A learning rule for very simple universal approximators consisting of a
single layer of perceptrons
P. Auer, H. Burgsteiner, and W. Maass
Abstract:
A learning algorithm is presented for circuits consisting of a single layer of
perceptrons (= threshold gates, or equivalently gates with a Heaviside
activation function). We refer to such circuits as parallel perceptrons. In
spite of their simplicity, these circuits can compute any boolean function if
one views the majority of the binary perceptron outputs as the binary outputs
of the parallel perceptron, and they are universal approximators for
arbitrary continuous functions with values in [0,1] if one views the fraction
of perceptrons that output 1 as the analog output of the parallel perceptron.
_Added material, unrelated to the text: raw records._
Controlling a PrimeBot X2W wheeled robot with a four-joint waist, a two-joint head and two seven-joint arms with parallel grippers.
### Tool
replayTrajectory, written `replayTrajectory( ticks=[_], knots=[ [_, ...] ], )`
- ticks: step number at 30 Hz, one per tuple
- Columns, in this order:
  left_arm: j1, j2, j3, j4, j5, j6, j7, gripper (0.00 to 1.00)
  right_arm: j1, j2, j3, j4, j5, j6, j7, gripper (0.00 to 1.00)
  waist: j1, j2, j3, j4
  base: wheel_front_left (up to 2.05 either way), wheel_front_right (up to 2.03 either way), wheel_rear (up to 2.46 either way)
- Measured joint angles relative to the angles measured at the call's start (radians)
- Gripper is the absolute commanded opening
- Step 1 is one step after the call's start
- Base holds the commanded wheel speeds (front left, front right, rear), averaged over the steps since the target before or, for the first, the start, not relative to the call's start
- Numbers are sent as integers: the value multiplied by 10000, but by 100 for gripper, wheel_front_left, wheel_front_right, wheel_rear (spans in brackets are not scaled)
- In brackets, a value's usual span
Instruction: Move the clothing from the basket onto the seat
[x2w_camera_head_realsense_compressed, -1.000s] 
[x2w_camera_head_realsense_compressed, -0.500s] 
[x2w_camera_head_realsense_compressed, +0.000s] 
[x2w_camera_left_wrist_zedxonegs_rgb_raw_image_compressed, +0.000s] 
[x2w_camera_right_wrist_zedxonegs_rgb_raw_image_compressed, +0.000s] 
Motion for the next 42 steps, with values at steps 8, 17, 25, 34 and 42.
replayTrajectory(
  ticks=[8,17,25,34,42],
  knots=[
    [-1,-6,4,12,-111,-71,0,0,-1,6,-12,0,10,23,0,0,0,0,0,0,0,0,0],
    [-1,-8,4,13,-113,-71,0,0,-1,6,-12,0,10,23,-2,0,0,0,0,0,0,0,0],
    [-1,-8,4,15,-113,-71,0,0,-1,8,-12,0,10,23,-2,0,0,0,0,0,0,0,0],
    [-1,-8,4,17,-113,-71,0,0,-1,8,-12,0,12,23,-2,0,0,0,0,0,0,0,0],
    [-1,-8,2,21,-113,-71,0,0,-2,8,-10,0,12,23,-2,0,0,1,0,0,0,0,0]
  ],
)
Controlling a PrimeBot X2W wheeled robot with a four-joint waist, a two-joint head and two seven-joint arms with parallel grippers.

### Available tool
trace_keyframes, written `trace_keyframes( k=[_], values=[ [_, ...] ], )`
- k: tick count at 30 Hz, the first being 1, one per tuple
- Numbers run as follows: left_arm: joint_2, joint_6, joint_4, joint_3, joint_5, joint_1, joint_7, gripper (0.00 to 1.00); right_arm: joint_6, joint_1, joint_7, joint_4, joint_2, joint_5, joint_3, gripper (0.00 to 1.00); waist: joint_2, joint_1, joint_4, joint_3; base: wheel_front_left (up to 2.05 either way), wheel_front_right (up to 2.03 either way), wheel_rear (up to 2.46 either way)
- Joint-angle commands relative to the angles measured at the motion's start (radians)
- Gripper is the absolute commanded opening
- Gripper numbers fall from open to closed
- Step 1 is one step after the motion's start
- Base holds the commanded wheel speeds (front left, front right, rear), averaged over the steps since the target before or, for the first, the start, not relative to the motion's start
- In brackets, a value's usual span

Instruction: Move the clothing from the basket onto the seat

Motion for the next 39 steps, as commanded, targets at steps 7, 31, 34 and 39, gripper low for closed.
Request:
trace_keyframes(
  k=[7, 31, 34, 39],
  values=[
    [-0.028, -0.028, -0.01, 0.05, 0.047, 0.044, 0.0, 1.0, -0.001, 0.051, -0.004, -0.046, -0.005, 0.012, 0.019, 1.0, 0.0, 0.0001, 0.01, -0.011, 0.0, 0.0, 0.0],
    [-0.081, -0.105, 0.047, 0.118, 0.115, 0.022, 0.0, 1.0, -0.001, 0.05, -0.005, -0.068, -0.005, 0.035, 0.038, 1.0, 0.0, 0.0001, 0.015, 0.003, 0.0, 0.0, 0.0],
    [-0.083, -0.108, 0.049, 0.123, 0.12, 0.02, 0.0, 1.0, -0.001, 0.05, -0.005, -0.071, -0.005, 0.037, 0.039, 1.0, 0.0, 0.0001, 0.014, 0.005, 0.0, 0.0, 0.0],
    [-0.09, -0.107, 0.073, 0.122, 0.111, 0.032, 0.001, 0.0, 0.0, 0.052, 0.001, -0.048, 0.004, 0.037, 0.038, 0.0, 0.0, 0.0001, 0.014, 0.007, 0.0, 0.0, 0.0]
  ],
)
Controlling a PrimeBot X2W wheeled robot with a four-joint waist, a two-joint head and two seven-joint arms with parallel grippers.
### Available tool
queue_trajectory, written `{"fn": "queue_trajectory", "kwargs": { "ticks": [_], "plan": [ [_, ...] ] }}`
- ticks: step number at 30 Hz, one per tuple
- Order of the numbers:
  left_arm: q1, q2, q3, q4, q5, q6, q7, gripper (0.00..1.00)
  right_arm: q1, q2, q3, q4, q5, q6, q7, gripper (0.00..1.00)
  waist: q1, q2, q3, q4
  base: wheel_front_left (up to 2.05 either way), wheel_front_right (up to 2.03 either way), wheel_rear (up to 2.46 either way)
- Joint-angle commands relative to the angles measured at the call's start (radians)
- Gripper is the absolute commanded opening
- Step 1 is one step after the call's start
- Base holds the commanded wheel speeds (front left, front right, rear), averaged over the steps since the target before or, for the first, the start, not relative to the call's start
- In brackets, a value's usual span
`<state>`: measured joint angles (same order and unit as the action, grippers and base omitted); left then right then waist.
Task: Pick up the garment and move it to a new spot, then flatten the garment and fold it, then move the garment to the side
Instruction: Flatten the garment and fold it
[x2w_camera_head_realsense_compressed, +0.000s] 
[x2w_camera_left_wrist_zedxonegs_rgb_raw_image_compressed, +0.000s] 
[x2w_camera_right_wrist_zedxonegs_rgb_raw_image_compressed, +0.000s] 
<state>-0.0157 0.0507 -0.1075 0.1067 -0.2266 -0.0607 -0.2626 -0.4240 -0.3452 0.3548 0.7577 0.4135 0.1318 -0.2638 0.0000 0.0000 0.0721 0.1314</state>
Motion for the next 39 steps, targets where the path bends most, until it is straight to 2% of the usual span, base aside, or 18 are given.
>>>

For a long time one has thought that there exists no competitive learning
algorithms for these extremely simple circuits consisting of gates with
binary outputs, which also became known as committee machines. It is commonly
believed that one has to replace the hard threshold gates by sigmoidal gates
and that one has to tune the weights on at least two successive layers in
order to get satisfactory learning results. We show that this is not true by
exhibiting a simple learning algorithm for parallel perceptrons - the
parallel delta rule (p-delta rule), whose performance is comparable to that
of backprop for multilayer networks consisting of sigmoidal gates. In
contrast to backprop, the p-delta rule does not require the computation and
communication of analog values with high precision, although it does in fact
implement gradient descent - with regard to a suitable error measure.
Therefore it provides an interesting new hypothesis for the organization of
learning in biological neural systems.
Reference: P. Auer, H. Burgsteiner, and W. Maass.
A learning rule for very simple universal approximators consisting of a single
layer of perceptrons.
Neural Networks, 21(5):786-795, 2008.